Scan the records that follow, and whenever a line has the word "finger", copy it.

Extracted data entries
◇ ◇ ◇ ◇ ◇ ◇ ◇

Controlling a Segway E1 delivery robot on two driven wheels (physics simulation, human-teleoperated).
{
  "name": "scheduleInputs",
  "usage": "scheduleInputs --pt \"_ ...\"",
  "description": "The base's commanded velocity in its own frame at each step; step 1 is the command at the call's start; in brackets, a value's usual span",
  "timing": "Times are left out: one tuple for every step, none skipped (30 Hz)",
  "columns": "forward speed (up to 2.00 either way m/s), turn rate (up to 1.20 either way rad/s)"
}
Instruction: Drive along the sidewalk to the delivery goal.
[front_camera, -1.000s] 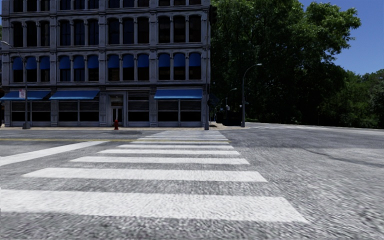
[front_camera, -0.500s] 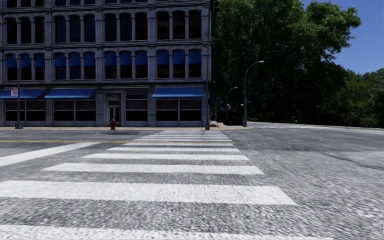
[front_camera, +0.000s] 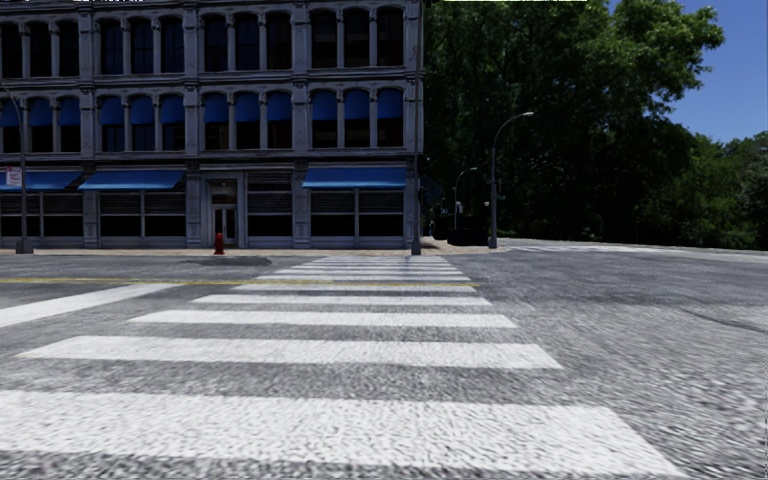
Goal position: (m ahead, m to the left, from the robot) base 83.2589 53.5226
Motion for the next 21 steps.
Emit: scheduleInputs --pt "1.24 0.0" --pt "1.33 0.0" --pt "1.33 0.0" --pt "2.0 0.0" --pt "2.0 0.0" --pt "2.0 0.0" --pt "2.0 0.0" --pt "2.0 0.0" --pt "2.0 0.0" --pt "2.0 0.0" --pt "2.0 0.0" --pt "2.0 0.0" --pt "2.0 0.0" --pt "2.0 0.0" --pt "2.0 0.0" --pt "2.0 0.0" --pt "2.0 0.0" --pt "2.0 0.0" --pt "2.0 0.0" --pt "2.0 0.0" --pt "2.0 0.0"
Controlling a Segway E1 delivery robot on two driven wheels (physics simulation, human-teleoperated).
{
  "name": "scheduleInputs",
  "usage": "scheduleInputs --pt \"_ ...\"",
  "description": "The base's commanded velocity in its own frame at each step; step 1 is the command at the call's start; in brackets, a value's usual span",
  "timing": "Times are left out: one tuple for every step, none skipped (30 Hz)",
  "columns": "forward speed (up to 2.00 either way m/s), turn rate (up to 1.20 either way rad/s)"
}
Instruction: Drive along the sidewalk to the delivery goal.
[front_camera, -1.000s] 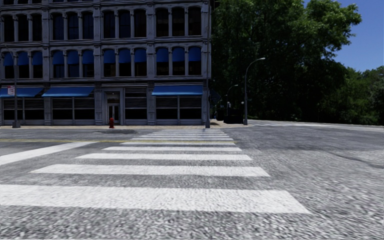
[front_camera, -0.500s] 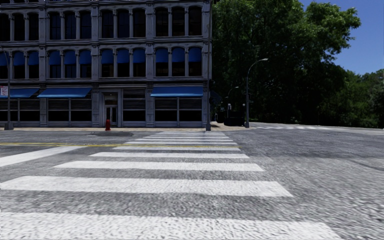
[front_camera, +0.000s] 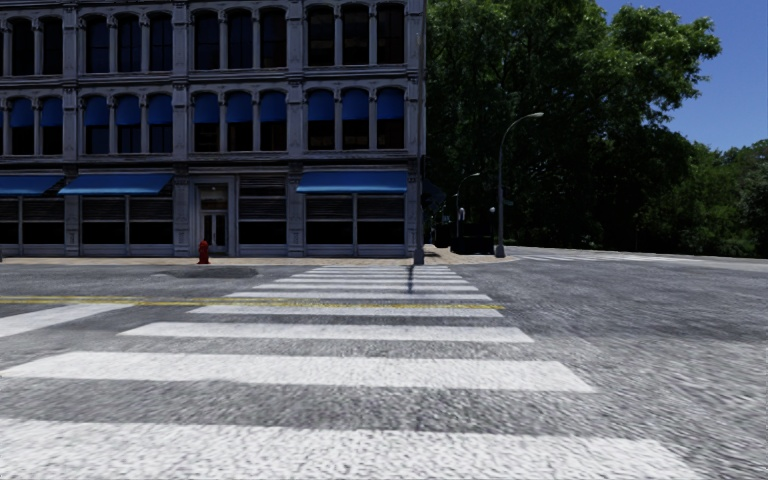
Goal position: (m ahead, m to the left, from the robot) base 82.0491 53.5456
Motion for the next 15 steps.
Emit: scheduleInputs --pt "2.0 0.06" --pt "2.0 0.1" --pt "2.0 0.14" --pt "2.0 0.14" --pt "2.0 0.16" --pt "2.0 0.17" --pt "2.0 0.18" --pt "2.0 0.18" --pt "2.0 0.19" --pt "2.0 0.21" --pt "2.0 0.21" --pt "2.0 0.23" --pt "2.0 0.25" --pt "2.0 0.25" --pt "2.0 0.25"
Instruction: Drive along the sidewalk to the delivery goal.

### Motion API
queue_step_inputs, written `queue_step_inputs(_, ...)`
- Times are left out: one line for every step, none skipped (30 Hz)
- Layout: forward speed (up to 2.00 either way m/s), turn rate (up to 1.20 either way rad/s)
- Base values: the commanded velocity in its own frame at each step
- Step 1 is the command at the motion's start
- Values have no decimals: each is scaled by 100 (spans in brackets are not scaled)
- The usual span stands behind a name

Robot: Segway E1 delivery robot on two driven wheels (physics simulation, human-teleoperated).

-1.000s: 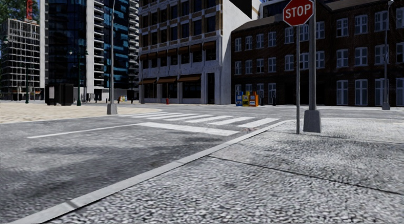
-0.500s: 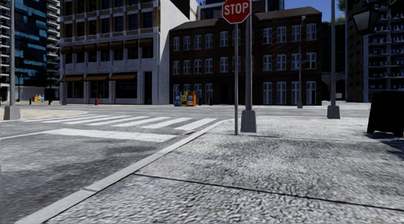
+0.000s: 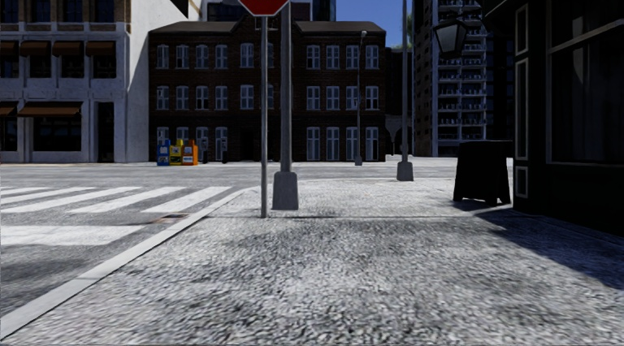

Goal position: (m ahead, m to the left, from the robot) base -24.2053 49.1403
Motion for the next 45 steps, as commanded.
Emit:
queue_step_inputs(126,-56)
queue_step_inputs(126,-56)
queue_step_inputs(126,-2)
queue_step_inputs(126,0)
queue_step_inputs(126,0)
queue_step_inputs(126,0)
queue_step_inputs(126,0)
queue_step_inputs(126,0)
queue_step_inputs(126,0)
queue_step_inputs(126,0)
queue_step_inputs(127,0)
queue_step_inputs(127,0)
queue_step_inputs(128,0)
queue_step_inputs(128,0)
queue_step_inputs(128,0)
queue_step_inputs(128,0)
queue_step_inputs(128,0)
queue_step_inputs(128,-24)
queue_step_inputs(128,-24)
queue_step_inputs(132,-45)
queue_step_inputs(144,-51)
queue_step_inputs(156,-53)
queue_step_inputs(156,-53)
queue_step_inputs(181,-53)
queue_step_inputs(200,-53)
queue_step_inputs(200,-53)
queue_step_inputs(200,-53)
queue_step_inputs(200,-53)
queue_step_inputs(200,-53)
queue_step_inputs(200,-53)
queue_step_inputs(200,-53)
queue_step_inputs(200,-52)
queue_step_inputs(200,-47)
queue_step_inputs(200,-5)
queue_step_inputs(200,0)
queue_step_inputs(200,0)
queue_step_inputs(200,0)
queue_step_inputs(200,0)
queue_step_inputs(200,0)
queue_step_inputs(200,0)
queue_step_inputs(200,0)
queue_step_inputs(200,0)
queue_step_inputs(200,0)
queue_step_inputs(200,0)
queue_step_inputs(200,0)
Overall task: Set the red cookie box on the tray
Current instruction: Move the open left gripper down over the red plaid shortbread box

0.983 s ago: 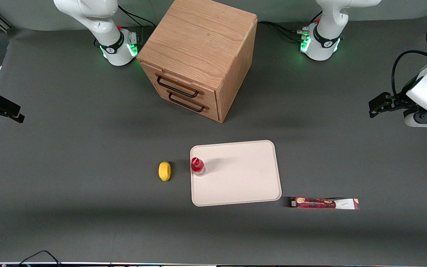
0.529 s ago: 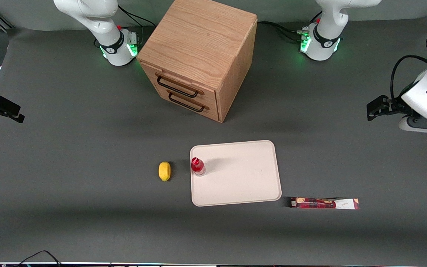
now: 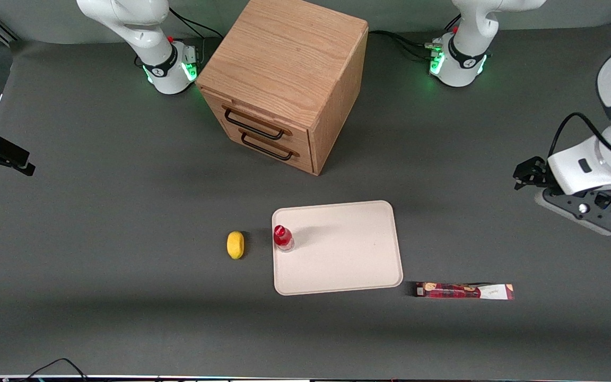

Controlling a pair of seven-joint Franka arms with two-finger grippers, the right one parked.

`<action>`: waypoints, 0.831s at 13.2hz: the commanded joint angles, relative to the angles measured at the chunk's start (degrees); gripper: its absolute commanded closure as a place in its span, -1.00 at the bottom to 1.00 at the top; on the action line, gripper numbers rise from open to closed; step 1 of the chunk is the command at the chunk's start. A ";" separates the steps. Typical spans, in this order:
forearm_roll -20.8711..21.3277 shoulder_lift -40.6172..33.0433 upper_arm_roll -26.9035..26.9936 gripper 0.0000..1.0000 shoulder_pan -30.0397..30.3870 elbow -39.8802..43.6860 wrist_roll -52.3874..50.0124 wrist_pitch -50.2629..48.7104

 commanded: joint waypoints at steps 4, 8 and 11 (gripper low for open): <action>0.09 7.43 0.36 -1.00 -0.38 4.25 24.17 8.72; -0.25 15.06 0.36 -1.00 -0.11 4.25 42.27 23.91; -0.17 19.21 0.36 -1.00 -0.46 4.25 43.01 25.53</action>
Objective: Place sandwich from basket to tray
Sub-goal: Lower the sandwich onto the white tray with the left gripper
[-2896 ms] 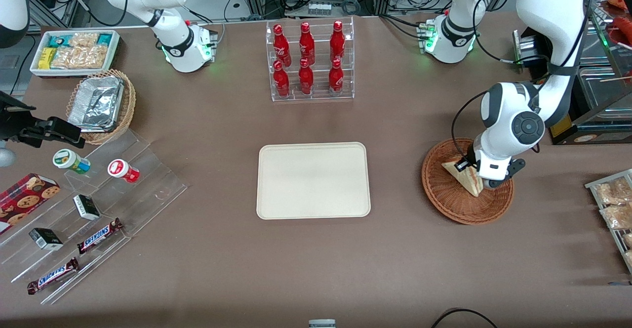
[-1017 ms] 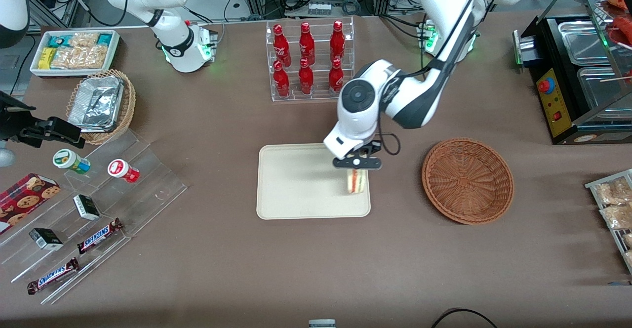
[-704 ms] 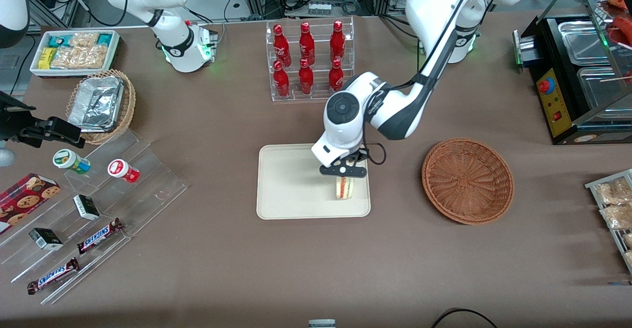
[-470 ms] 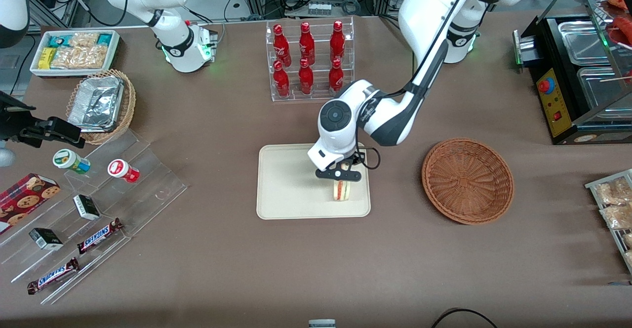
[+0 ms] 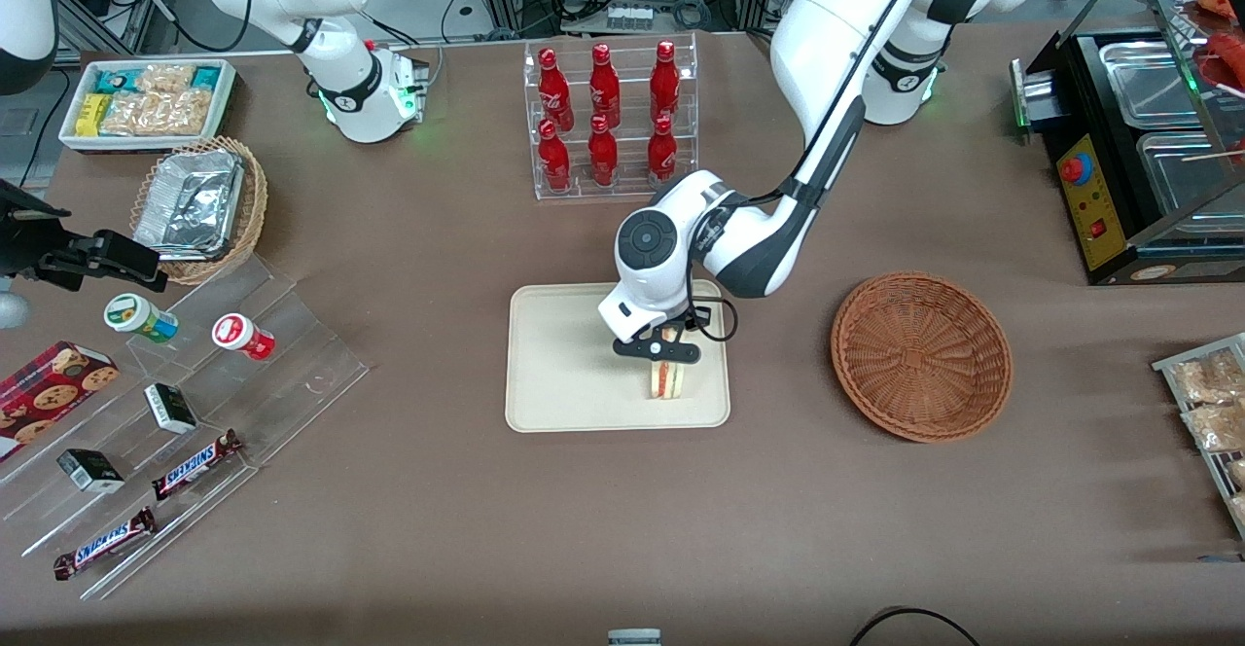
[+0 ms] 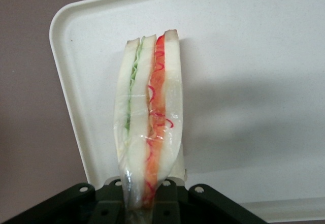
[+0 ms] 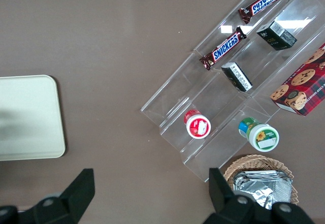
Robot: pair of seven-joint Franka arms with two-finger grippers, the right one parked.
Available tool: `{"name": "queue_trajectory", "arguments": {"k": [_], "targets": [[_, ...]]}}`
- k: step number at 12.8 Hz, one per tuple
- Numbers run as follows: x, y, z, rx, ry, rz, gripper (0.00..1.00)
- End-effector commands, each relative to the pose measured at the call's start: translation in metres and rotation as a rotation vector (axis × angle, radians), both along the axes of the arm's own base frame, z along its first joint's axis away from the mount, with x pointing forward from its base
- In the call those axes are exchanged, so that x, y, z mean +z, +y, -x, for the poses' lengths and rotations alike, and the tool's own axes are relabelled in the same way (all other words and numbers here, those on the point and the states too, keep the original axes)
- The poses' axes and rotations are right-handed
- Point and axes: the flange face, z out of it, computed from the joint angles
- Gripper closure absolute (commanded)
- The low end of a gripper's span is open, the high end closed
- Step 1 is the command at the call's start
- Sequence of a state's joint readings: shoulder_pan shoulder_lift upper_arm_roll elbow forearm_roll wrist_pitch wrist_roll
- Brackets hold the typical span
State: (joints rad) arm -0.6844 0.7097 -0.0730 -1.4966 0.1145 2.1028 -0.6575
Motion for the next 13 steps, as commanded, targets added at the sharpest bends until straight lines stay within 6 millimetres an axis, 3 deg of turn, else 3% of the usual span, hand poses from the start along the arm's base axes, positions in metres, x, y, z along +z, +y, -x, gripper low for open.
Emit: {"name": "queue_trajectory", "arguments": {"k": [1, 2, 3, 4, 5, 10, 13], "targets": [[-0.003, -0.007, -0.005, -0.012, -0.022, -0.009, 1.00], [-0.001, -0.009, -0.007, 0.002, -0.026, -0.004, 1.00], [-0.007, -0.008, -0.006, 0.014, -0.022, -0.009, 0.66], [-0.010, -0.008, -0.006, 0.013, -0.021, -0.011, 0.22], [-0.008, -0.009, -0.007, 0.015, -0.031, -0.001, 0.00], [0.007, -0.009, -0.016, 0.074, -0.064, 0.013, 0.00], [0.034, -0.007, -0.029, 0.094, -0.096, 0.042, 0.00]]}}
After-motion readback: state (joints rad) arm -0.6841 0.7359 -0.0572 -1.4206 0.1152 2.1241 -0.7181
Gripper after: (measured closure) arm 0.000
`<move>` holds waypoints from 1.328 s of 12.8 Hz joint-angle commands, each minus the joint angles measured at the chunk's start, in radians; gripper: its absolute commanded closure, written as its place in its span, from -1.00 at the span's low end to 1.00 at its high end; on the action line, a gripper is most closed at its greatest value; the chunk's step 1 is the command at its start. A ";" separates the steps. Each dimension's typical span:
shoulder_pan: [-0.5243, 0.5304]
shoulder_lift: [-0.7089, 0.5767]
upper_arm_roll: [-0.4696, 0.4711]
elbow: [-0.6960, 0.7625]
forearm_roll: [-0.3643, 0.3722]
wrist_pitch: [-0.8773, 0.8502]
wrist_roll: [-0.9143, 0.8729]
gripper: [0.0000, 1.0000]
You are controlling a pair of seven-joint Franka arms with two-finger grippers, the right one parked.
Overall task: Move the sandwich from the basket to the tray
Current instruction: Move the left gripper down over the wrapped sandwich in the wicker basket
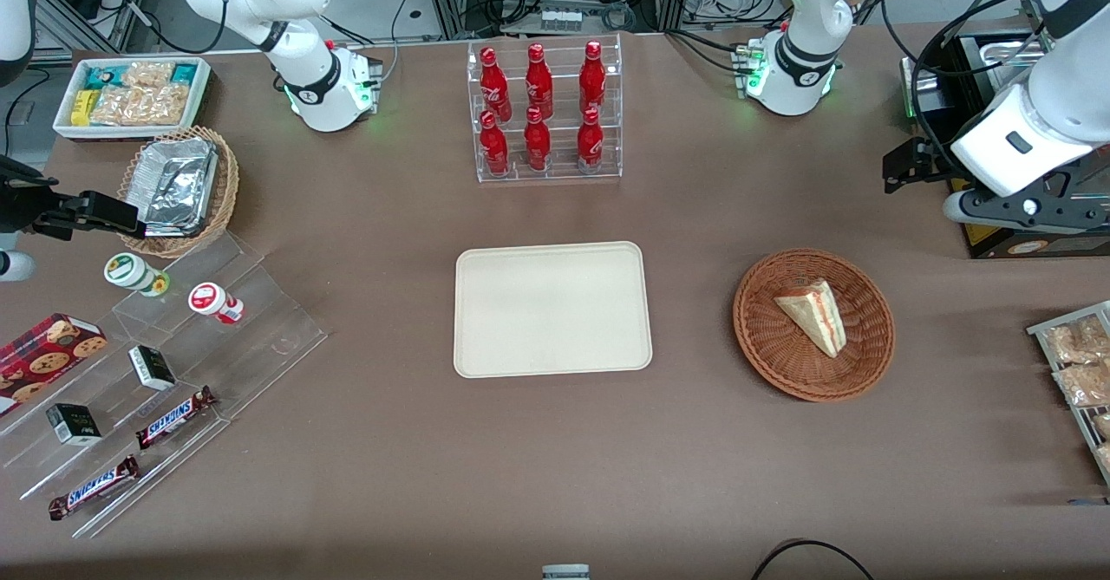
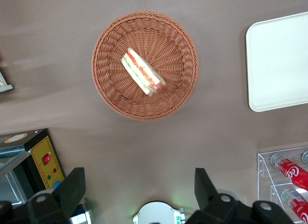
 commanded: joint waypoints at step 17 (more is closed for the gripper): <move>0.000 0.037 0.019 -0.501 0.010 0.643 -0.018 -1.00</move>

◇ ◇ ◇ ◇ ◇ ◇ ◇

**Answer to the problem**:
Controlling a pair of seven-joint Franka arms with two-finger grippers, the right one parked.
Robot: pair of seven-joint Franka arms with two-finger grippers, the right one parked.
You are controlling a pair of seven-joint Franka arms with two-finger grippers, the right one parked.

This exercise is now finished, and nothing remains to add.